▶ [Work task]:
Beginning with the first line, copy out each line of the material until the line containing "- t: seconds" has been copied as well.

▶ [Supplied data]:
/---

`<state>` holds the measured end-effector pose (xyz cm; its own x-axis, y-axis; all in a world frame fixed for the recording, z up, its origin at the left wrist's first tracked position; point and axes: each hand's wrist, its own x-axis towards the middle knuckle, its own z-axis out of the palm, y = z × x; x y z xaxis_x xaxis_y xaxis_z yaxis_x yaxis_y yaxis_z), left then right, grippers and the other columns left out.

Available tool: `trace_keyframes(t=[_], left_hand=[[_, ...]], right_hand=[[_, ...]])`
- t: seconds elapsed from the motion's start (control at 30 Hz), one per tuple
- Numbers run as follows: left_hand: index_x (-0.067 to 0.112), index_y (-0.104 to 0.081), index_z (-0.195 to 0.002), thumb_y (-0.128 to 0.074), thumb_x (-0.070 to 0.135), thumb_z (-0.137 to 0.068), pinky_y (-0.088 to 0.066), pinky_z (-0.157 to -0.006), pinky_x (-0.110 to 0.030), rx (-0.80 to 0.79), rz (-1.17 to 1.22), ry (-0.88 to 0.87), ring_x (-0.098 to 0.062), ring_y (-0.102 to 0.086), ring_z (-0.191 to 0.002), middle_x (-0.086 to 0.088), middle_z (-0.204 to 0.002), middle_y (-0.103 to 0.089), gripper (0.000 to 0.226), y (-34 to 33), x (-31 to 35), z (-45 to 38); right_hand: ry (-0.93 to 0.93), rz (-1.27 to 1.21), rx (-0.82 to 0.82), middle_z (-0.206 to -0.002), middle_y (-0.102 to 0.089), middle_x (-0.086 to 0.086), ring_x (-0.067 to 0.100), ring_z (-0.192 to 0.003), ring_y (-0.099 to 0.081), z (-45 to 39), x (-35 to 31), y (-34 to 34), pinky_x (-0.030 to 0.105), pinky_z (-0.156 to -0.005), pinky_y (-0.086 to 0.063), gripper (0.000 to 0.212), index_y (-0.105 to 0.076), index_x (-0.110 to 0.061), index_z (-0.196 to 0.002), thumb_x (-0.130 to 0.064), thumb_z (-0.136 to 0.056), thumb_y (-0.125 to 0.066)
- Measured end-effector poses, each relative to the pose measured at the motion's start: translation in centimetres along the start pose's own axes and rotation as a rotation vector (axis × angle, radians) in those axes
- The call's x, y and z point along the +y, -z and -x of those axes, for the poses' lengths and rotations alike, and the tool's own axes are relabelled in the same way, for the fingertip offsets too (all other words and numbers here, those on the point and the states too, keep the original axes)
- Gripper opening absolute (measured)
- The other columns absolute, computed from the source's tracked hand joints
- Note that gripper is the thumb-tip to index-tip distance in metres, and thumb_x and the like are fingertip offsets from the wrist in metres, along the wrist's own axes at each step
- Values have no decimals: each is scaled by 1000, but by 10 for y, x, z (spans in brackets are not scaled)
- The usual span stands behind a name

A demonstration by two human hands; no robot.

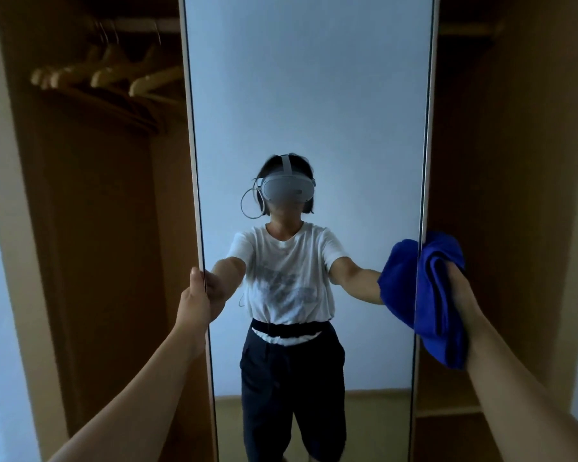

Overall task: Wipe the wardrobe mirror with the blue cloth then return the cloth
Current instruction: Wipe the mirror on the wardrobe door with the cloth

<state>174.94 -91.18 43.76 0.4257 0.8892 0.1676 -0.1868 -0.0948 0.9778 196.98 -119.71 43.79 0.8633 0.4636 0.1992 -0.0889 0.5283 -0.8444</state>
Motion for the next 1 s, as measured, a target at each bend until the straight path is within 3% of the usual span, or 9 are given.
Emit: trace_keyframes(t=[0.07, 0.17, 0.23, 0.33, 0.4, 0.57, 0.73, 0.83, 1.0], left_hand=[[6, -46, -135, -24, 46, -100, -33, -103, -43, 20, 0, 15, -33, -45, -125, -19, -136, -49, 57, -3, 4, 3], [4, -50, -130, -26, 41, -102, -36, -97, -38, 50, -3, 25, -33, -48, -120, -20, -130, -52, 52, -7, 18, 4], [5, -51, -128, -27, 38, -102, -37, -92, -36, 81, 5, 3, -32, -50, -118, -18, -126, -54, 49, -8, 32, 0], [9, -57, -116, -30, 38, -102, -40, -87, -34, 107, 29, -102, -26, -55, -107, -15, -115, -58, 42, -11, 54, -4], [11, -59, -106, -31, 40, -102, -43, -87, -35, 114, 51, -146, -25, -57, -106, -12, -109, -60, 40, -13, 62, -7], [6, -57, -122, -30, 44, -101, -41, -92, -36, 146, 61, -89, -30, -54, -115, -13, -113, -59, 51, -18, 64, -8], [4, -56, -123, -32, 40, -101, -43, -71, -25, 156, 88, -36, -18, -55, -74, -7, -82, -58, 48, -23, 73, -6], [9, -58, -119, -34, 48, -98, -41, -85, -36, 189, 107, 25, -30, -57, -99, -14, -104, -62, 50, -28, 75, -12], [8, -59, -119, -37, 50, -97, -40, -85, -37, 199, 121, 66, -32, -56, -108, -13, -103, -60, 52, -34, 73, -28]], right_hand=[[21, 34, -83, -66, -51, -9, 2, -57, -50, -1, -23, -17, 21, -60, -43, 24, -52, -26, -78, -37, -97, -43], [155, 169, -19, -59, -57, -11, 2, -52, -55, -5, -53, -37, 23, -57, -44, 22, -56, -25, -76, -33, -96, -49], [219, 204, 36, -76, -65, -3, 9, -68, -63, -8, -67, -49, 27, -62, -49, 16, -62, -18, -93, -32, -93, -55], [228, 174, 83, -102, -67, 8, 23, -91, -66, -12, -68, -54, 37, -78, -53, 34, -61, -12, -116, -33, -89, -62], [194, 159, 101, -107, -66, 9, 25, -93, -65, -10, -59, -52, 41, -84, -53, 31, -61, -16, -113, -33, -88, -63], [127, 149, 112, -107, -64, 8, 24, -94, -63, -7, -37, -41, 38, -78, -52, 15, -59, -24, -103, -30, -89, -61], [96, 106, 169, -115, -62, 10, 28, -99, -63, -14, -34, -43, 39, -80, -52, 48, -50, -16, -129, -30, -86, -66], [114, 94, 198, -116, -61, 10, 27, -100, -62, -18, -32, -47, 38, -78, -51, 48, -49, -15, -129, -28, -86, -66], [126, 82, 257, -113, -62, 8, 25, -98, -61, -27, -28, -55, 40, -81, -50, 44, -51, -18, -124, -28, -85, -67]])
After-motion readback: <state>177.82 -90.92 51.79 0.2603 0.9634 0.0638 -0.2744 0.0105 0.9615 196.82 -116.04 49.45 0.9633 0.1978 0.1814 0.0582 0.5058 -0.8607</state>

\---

▶ [Reply]:
`<state>` holds the measured end-effector pose (xyz cm; its own x-axis, y-axis; all in a world frame fixed for the recording, z up, its origin at the left wrist's first tracked position; point and axes: each hand's wrist, its own x-axis towards the middle knuckle, its own z-axis out of the palm, y = z × x; x y z xaxis_x xaxis_y xaxis_z yaxis_x yaxis_y yaxis_z), left then right, grippers and the other columns left out.

Available tool: `trace_keyframes(t=[_], left_hand=[[_, ...]], right_hand=[[_, ...]])`
- t: seconds elapsed from the motion's start (control at 30 Hz), one per tuple

What appears above is the complete answer to the exercise.